◆ **TASK TO CARRY OUT**: Begin at the first line below and copy each line exactly, ending with the line where "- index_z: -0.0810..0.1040" appears.

◆ **PROVIDED DATA**:

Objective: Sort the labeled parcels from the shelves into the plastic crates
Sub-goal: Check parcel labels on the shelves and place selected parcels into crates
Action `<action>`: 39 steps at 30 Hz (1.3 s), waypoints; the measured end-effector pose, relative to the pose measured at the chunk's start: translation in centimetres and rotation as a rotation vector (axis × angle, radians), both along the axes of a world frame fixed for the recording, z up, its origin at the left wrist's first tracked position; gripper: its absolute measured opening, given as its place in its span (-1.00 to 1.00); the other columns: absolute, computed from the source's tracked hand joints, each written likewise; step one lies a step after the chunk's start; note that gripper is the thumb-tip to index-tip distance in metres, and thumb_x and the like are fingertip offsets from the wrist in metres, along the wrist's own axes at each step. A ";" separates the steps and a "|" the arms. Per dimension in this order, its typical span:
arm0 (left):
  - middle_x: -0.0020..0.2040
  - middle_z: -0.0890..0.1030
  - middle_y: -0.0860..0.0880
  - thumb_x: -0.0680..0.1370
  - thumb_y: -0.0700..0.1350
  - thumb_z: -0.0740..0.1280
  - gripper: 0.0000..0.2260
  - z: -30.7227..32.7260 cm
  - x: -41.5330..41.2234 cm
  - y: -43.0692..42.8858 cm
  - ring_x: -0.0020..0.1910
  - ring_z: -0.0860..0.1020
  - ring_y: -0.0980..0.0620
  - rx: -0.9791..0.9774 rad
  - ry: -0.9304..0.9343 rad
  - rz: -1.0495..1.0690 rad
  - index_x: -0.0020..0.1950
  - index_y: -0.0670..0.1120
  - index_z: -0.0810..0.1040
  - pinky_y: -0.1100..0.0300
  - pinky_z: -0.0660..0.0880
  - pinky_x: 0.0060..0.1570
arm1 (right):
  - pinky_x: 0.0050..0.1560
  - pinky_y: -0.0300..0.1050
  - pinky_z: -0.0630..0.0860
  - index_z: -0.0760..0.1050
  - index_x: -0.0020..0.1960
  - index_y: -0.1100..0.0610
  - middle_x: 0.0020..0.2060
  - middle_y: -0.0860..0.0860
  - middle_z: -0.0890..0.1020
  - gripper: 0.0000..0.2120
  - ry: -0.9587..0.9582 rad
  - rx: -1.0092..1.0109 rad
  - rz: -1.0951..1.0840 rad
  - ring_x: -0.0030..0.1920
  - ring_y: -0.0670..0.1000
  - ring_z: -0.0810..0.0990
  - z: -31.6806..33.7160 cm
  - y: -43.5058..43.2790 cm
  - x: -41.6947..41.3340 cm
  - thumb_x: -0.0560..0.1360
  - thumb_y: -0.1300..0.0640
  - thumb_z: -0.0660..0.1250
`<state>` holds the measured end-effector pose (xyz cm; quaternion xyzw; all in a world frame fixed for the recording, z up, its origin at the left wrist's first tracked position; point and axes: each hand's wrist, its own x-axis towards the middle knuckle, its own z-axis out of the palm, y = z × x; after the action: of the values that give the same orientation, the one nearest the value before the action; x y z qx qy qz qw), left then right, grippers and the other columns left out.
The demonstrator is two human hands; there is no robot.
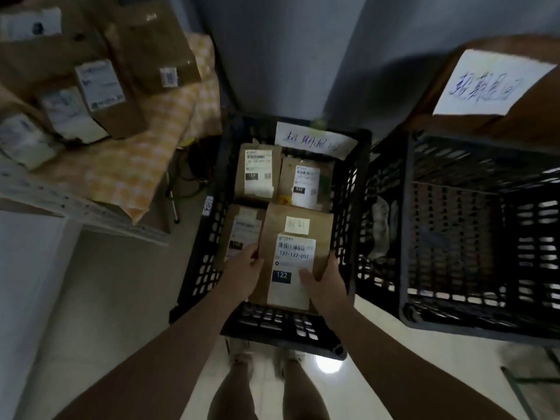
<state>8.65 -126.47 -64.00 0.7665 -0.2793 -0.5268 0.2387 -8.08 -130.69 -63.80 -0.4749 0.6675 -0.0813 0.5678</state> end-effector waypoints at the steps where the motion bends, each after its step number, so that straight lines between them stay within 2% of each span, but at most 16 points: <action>1: 0.28 0.53 -0.08 0.64 -0.21 0.18 -0.69 -1.2 0.1 -0.1 0.21 0.51 -0.03 0.024 -0.001 -0.023 0.39 -0.06 0.41 0.10 0.48 0.16 | 0.13 0.03 0.55 0.08 0.52 0.08 0.22 0.03 0.54 -0.37 0.008 0.015 0.007 0.11 0.05 0.56 -1.0 0.0 0.3 0.56 0.17 0.31; 4: 0.32 0.48 -0.06 0.64 -0.17 0.20 -0.62 -3.3 -0.2 -0.5 0.28 0.47 -0.06 0.052 0.051 -0.004 0.45 -0.06 0.27 0.16 0.42 0.16 | 0.14 -0.06 0.47 -0.07 0.56 0.03 0.25 0.04 0.48 -0.29 0.074 0.006 0.072 0.18 0.06 0.51 -3.4 -0.6 0.5 0.57 0.22 0.28; 6: 0.35 0.43 -0.06 0.63 -0.12 0.23 -0.47 -4.1 0.0 -1.0 0.33 0.44 -0.08 0.028 0.134 0.056 0.53 -0.06 0.06 0.18 0.41 0.13 | 0.18 0.03 0.50 -0.08 0.56 -0.07 0.27 0.07 0.49 -0.26 0.156 -0.023 0.150 0.19 0.12 0.53 -4.6 -1.5 0.5 0.56 0.20 0.28; 8: 0.41 0.38 -0.09 0.58 -0.09 0.31 -0.29 -5.0 0.6 -1.7 0.37 0.40 -0.11 -0.030 0.186 0.123 0.57 0.02 -0.10 0.04 0.48 0.18 | 0.16 0.08 0.52 -0.06 0.55 -0.13 0.26 0.09 0.51 -0.25 0.190 -0.039 0.231 0.17 0.13 0.55 -5.2 -2.6 0.2 0.54 0.18 0.29; 10: 0.47 0.28 -0.08 0.53 -0.07 0.39 -0.20 -5.8 1.8 -2.7 0.43 0.31 -0.09 -0.083 0.112 0.111 0.57 0.08 -0.09 -0.12 0.43 0.27 | 0.14 -0.01 0.50 -0.07 0.55 -0.14 0.25 0.07 0.51 -0.24 0.202 -0.044 0.313 0.18 0.12 0.54 -5.1 -3.7 -0.2 0.55 0.20 0.30; 12: 0.46 0.25 -0.03 0.51 -0.07 0.41 -0.27 -6.2 2.7 -3.7 0.42 0.30 -0.07 -0.069 0.122 0.082 0.56 0.07 0.06 -0.08 0.46 0.24 | 0.13 -0.04 0.47 -0.08 0.56 -0.12 0.22 0.07 0.52 -0.24 0.192 -0.027 0.369 0.19 0.12 0.52 -4.9 -4.8 -0.7 0.56 0.22 0.28; 15: 0.36 0.32 -0.03 0.54 -0.14 0.37 -0.51 -5.9 2.9 -4.8 0.20 0.50 -0.09 -0.020 0.268 0.126 0.41 0.04 0.26 0.12 0.60 -0.15 | 0.23 0.10 0.48 -0.01 0.55 -0.14 0.21 0.08 0.54 -0.26 0.143 0.015 0.359 0.21 0.12 0.52 -4.6 -6.1 -1.2 0.55 0.24 0.29; 18: 0.28 0.37 -0.03 0.55 -0.13 0.36 -0.64 -5.6 2.6 -5.6 0.00 0.57 -0.05 -0.045 0.243 0.131 0.24 0.01 0.26 0.17 0.60 -0.33 | 0.24 0.14 0.48 0.05 0.53 -0.16 0.22 0.06 0.55 -0.27 0.086 0.042 0.320 0.22 0.10 0.51 -4.2 -6.4 -1.9 0.54 0.26 0.31; 20: 0.24 0.39 0.00 0.54 -0.10 0.36 -0.63 -5.3 2.6 -6.0 -0.05 0.58 0.01 -0.082 0.234 0.143 0.23 0.03 0.25 0.22 0.59 -0.36 | 0.22 0.16 0.50 0.08 0.52 -0.18 0.21 0.02 0.56 -0.29 0.029 0.041 0.270 0.21 0.08 0.53 -3.7 -6.1 -2.4 0.54 0.26 0.31; 23: 0.28 0.42 0.03 0.51 -0.02 0.39 -0.48 -5.0 2.7 -5.6 0.13 0.54 -0.04 -0.119 0.277 0.195 0.40 0.09 0.25 0.08 0.61 -0.10 | 0.22 0.14 0.50 0.01 0.54 -0.17 0.23 -0.02 0.54 -0.27 0.001 -0.015 0.227 0.21 0.06 0.53 -2.8 -5.4 -2.0 0.55 0.23 0.29; 26: 0.35 0.46 0.05 0.51 0.02 0.39 -0.39 -4.5 1.7 -5.1 0.28 0.47 -0.07 -0.054 0.356 0.104 0.47 0.20 0.18 -0.18 0.45 0.23 | 0.11 0.04 0.55 -0.19 0.54 -0.21 0.28 0.06 0.49 -0.23 0.062 -0.104 0.207 0.12 0.07 0.56 -2.6 -4.0 -0.8 0.59 0.16 0.25; 28: 0.34 0.47 0.06 0.53 -0.05 0.38 -0.39 -4.9 0.6 -4.7 0.29 0.46 -0.02 -0.036 0.327 0.020 0.48 0.16 0.14 -0.15 0.41 0.28 | -0.13 -0.11 0.52 -0.29 0.53 -0.20 0.27 0.12 0.48 -0.22 0.108 -0.127 0.185 -0.06 0.02 0.55 -3.4 -3.1 -0.2 0.61 0.13 0.21; 30: 0.34 0.46 0.05 0.55 -0.09 0.37 -0.43 -5.8 -0.3 -4.5 0.31 0.45 -0.02 -0.037 0.238 -0.021 0.48 0.10 0.17 -0.10 0.41 0.30 | -0.23 -0.16 0.46 -0.32 0.52 -0.19 0.30 0.17 0.45 -0.21 0.138 -0.132 0.143 -0.13 -0.01 0.51 -4.7 -2.7 0.1 0.61 0.14 0.20; 33: 0.33 0.43 0.01 0.53 -0.13 0.39 -0.43 -7.3 -1.1 -4.7 0.27 0.44 0.02 -0.090 0.118 -0.049 0.46 0.05 0.20 0.01 0.44 0.24 | -0.16 -0.13 0.44 -0.29 0.53 -0.18 0.36 0.19 0.37 -0.23 0.170 -0.139 0.092 -0.06 0.03 0.50 -7.0 -2.7 0.0 0.61 0.17 0.19; 36: 0.33 0.35 0.05 0.50 -0.07 0.42 -0.40 -8.3 -2.0 -5.1 0.28 0.42 0.01 -0.190 0.026 -0.129 0.46 0.07 0.23 -0.09 0.47 0.24 | -0.10 -0.18 0.42 -0.17 0.56 -0.16 0.37 0.14 0.36 -0.31 0.192 -0.161 0.087 0.01 0.04 0.49 -8.7 -3.1 -0.9 0.62 0.20 0.15; 39: 0.37 0.41 0.04 0.55 -0.09 0.36 -0.46 -8.5 -3.0 -5.3 0.27 0.47 0.01 -0.255 -0.012 -0.178 0.48 0.06 0.24 -0.08 0.48 0.23 | 0.00 -0.23 0.36 -0.07 0.57 -0.08 0.32 0.12 0.42 -0.38 0.223 -0.197 0.047 0.13 0.07 0.50 -9.7 -3.1 -1.6 0.62 0.21 0.14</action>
<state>5.61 -131.82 -72.52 0.7052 -0.4121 -0.5017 0.2848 -9.72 -133.76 -73.52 -0.5500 0.7038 -0.0797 0.4424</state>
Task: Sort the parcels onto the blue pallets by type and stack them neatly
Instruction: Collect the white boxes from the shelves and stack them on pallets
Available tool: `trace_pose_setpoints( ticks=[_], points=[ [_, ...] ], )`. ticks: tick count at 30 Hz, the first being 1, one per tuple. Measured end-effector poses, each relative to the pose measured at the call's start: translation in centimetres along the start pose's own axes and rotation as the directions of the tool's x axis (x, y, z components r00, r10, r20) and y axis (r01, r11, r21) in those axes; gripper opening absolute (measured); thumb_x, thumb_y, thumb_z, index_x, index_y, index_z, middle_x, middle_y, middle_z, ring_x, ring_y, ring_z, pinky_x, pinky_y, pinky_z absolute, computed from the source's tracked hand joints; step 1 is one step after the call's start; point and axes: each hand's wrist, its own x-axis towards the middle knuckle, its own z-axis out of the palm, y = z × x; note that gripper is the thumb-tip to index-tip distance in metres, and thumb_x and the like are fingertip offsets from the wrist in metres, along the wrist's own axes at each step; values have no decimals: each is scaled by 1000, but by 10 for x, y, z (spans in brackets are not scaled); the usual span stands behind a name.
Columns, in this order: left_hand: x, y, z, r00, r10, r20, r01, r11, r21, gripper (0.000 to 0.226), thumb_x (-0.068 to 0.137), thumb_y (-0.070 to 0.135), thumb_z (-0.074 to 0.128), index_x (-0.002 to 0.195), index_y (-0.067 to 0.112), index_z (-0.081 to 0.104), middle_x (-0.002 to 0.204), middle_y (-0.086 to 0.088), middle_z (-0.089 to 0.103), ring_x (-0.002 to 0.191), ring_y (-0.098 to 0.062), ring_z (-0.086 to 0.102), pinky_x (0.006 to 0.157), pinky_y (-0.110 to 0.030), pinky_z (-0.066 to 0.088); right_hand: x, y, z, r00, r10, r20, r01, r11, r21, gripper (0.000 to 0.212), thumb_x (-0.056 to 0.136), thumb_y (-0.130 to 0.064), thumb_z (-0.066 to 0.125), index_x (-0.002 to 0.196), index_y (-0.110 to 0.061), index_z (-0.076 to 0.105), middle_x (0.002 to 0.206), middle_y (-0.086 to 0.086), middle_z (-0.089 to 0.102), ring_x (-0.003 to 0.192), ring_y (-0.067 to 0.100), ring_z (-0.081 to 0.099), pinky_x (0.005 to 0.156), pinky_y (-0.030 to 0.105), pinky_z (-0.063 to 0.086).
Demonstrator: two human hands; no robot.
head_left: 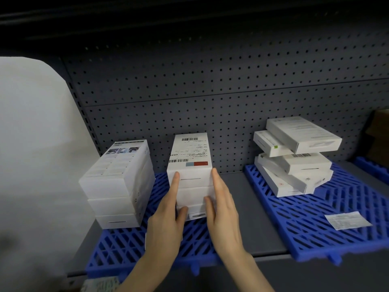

◆ **OUTPUT FOR THIS TASK**:
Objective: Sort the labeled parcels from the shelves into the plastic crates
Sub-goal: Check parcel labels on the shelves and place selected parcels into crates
Action `<action>`: 39 steps at 30 Hz (1.3 s), waypoints; the measured end-effector pose, relative to the pose measured at the chunk's start: translation in centimetres and rotation as a rotation vector (axis × angle, radians), both along the axes of a world frame fixed for the recording, z up, its origin at the left wrist's first tracked position; gripper: its absolute measured opening, given as its place in its span (-1.00 to 1.00); the other columns: absolute, computed from the source's tracked hand joints, each written likewise; step one lies a step after the chunk's start; note that gripper is the thumb-tip to index-tip distance in metres, and thumb_x and the like are fingertip offsets from the wrist in metres, along the wrist's own axes at each step. A ";" separates the steps and a "|" the arms. Per dimension in this order, its typical span:
arm0 (left):
  - middle_x: -0.0020..0.2040
  - middle_z: -0.0890..0.1030
  - middle_y: -0.0860..0.0880
  - thumb_x: -0.0680..0.1370
  - thumb_y: -0.0700..0.1350
  - thumb_z: -0.0740..0.1280
  - gripper: 0.0000..0.2260
  - z: -30.7227..32.7260 cm
  - x: -41.5330..41.2234 cm
  - y: -43.0692..42.8858 cm
  - ring_x: -0.0020..0.1910
  - ring_z: -0.0860..0.1020
  - ring_y: -0.0980..0.0620
  - rx: -0.9791..0.9774 rad
  - ry: -0.9304..0.9343 rad
  - rz: -1.0495..1.0690 rad
  - index_x: -0.0020..0.1950
  - index_y: -0.0670..0.1120
  - index_z: -0.0810..0.1040

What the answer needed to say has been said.